* What is being asked
Every record is to be copied unchanged, except that its pictures are removed.

* Supplied material

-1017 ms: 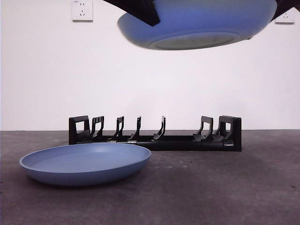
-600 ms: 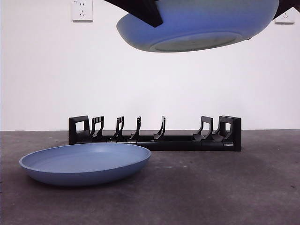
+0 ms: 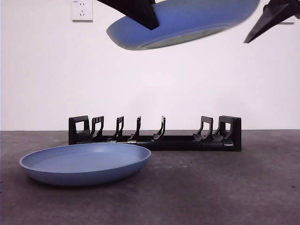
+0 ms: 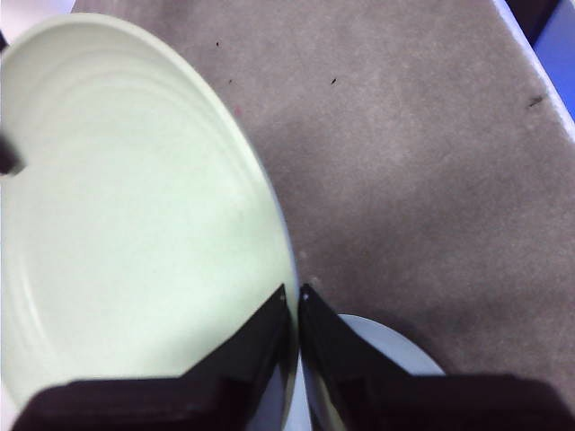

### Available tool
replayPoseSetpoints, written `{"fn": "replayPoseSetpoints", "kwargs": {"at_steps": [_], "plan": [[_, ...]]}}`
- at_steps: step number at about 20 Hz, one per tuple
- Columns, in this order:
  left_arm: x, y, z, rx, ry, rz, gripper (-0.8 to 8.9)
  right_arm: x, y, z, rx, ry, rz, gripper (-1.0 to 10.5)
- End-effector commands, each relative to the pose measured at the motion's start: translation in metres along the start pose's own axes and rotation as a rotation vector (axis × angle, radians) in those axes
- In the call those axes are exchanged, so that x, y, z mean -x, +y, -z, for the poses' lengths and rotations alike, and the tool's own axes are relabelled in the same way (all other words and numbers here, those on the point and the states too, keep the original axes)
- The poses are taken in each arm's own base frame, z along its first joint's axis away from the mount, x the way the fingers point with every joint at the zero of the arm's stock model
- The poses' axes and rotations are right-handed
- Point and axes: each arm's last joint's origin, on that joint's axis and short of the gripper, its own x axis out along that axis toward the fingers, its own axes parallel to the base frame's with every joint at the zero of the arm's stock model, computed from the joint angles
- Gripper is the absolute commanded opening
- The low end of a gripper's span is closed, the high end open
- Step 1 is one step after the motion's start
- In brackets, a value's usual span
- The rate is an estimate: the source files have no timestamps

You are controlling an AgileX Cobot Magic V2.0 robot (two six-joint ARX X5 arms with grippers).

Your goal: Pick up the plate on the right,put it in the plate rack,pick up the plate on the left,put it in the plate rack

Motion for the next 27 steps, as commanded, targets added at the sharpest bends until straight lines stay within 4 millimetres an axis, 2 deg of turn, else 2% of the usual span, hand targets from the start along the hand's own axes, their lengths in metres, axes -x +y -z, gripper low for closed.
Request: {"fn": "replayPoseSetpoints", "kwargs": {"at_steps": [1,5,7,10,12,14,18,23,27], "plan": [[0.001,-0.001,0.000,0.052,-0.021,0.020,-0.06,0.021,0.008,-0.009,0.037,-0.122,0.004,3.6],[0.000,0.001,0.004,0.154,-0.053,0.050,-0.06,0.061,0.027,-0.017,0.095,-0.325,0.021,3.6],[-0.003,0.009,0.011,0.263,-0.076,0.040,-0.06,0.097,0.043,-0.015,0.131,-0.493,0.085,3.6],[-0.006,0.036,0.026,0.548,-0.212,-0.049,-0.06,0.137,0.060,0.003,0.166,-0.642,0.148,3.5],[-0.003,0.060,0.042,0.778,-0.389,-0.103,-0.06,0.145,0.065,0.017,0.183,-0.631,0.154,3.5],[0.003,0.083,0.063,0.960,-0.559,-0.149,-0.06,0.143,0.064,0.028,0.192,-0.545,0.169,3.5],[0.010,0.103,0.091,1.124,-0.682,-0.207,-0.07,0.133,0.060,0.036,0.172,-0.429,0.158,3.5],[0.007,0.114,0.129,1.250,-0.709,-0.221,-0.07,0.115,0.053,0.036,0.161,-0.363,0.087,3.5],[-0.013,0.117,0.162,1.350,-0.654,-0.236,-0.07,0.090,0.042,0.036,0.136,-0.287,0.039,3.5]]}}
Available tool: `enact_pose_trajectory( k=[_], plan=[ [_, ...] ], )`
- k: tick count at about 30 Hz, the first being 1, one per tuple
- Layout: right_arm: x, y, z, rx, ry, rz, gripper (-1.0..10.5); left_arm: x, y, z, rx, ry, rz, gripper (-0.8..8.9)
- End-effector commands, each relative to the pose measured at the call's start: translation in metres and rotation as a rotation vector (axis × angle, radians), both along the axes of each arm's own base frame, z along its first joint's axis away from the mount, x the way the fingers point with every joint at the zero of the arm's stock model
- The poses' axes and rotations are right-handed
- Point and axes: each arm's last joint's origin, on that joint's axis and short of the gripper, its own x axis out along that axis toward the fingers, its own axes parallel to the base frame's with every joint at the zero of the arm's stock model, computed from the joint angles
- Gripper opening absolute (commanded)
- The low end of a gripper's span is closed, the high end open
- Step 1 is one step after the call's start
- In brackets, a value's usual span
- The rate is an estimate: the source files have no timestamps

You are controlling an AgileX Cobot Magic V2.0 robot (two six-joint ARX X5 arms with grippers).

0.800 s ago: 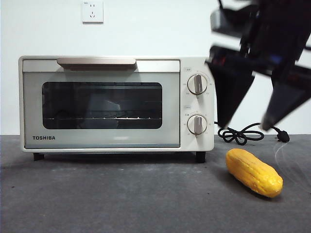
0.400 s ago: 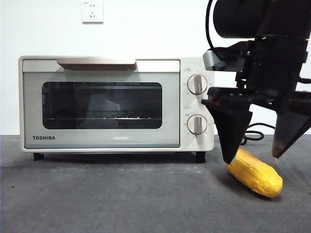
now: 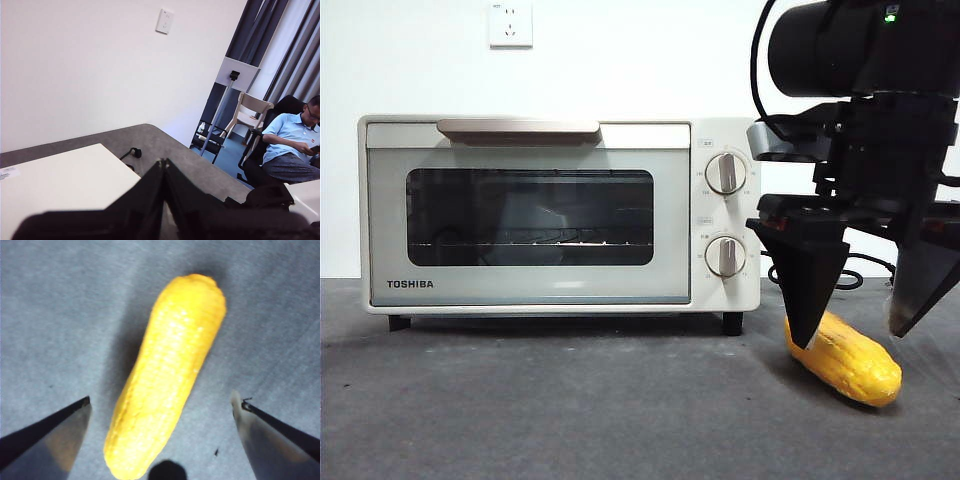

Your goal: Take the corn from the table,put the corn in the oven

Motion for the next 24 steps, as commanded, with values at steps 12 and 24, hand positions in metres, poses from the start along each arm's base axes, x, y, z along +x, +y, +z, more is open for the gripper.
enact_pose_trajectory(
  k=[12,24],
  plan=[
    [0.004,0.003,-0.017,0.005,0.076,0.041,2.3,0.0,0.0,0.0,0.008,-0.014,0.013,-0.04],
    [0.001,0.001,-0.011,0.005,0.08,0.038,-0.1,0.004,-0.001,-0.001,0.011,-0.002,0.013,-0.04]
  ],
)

* Solution for this exercise
-1017 ms: 
-600 ms: 
+0 ms: 
+0 ms: 

### Available tool
replayPoseSetpoints, written `{"fn": "replayPoseSetpoints", "kwargs": {"at_steps": [_], "plan": [[_, ...]]}}`
- at_steps: step number at about 20 Hz, one per tuple
- Columns, in this order:
  left_arm: x, y, z, rx, ry, rz, gripper (-0.8 to 8.9)
  right_arm: x, y, z, rx, ry, rz, gripper (-1.0 to 10.5)
- End-effector commands, each relative to the pose measured at the motion's start: translation in metres along the start pose's own axes and rotation as a rotation vector (axis × angle, radians) in those axes
- In the call those axes are exchanged, so that x, y, z mean -x, +y, -z, for the poses' lengths and rotations alike, and the tool's own axes are relabelled in the same way (all other words and numbers here, those on the point and the states too, keep the original axes)
- The poses are taken in each arm's own base frame, z along its first joint's axis away from the mount, x the way the fingers point with every joint at the zero of the arm's stock model
- The poses' axes and rotations are right-handed
- Point and axes: each arm's last joint's origin, on that joint's axis and short of the gripper, its own x axis out along that axis toward the fingers, its own axes parallel to the base frame's with every joint at the zero of the arm's stock model, computed from the joint angles
- Gripper is the absolute commanded opening
- The low end of a gripper's span is closed, the high end open
- Step 1 is one step after the motion's start
- In brackets, a value's usual span
- The rate is an estimate: the source files have no timestamps

You are controlling an AgileX Cobot Magic V2.0 robot (two six-joint ARX X5 arms with grippers).

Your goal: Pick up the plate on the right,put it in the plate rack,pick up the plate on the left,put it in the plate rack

Motion for the next 27 steps, as commanded, targets added at the sharpest bends until straight lines stay within 4 millimetres an axis, 2 deg of turn, else 2% of the usual span, hand targets from the start along the hand's own axes, their lengths in metres, axes -x +y -z, gripper low for closed.
Request: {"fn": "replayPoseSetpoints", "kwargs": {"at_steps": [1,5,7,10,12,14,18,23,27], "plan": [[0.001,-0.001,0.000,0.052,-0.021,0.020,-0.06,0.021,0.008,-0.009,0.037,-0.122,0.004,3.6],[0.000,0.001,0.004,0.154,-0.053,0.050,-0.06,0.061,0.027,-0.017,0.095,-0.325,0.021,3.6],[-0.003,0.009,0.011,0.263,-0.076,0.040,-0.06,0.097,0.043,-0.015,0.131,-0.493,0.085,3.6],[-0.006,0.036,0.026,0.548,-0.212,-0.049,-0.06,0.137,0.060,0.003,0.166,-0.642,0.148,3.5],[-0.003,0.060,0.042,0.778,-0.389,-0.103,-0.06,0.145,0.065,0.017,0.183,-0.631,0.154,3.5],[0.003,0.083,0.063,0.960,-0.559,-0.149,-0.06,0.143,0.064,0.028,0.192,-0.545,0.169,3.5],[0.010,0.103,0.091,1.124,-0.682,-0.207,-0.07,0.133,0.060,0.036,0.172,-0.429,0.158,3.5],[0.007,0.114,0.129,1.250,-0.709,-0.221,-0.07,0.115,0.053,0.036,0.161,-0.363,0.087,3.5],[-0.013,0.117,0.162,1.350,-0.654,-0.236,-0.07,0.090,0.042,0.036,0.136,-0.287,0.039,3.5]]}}
Available tool: `enact_pose_trajectory( k=[_], plan=[ [_, ...] ], )`
- k: tick count at about 30 Hz, the first being 1, one per tuple
- Layout: right_arm: x, y, z, rx, ry, rz, gripper (-1.0..10.5); left_arm: x, y, z, rx, ry, rz, gripper (-0.8..8.9)
- End-effector commands, each relative to the pose measured at the call's start: translation in metres and rotation as a rotation vector (axis × angle, radians), both along the axes of each arm's own base frame, z along its first joint's axis away from the mount, x the way the fingers point with every joint at the zero of the arm's stock model
- The poses' axes and rotations are right-handed
- Point and axes: each arm's last joint's origin, on that joint's axis and short of the gripper, its own x axis out along that axis toward the fingers, its own axes parallel to the base frame's with every joint at the zero of the arm's stock model, computed from the joint angles
- Gripper opening absolute (commanded)
- The low end of a gripper's span is closed, the high end open
- Step 1 is one step after the call's start
- In brackets, a value's usual span
- The rate is an estimate: the source files have no timestamps

You are controlling an AgileX Cobot Magic V2.0 robot (two six-joint ARX X5 arms with grippers).

0.800 s ago: 
0.400 s ago: 
now: 

Your goal: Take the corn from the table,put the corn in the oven

Motion for the next 24 steps, as commanded, with values at steps 12 and 24, hand positions in metres, poses from the start along each arm's base axes, x, y, z along +x, +y, +z, more is open for the gripper.
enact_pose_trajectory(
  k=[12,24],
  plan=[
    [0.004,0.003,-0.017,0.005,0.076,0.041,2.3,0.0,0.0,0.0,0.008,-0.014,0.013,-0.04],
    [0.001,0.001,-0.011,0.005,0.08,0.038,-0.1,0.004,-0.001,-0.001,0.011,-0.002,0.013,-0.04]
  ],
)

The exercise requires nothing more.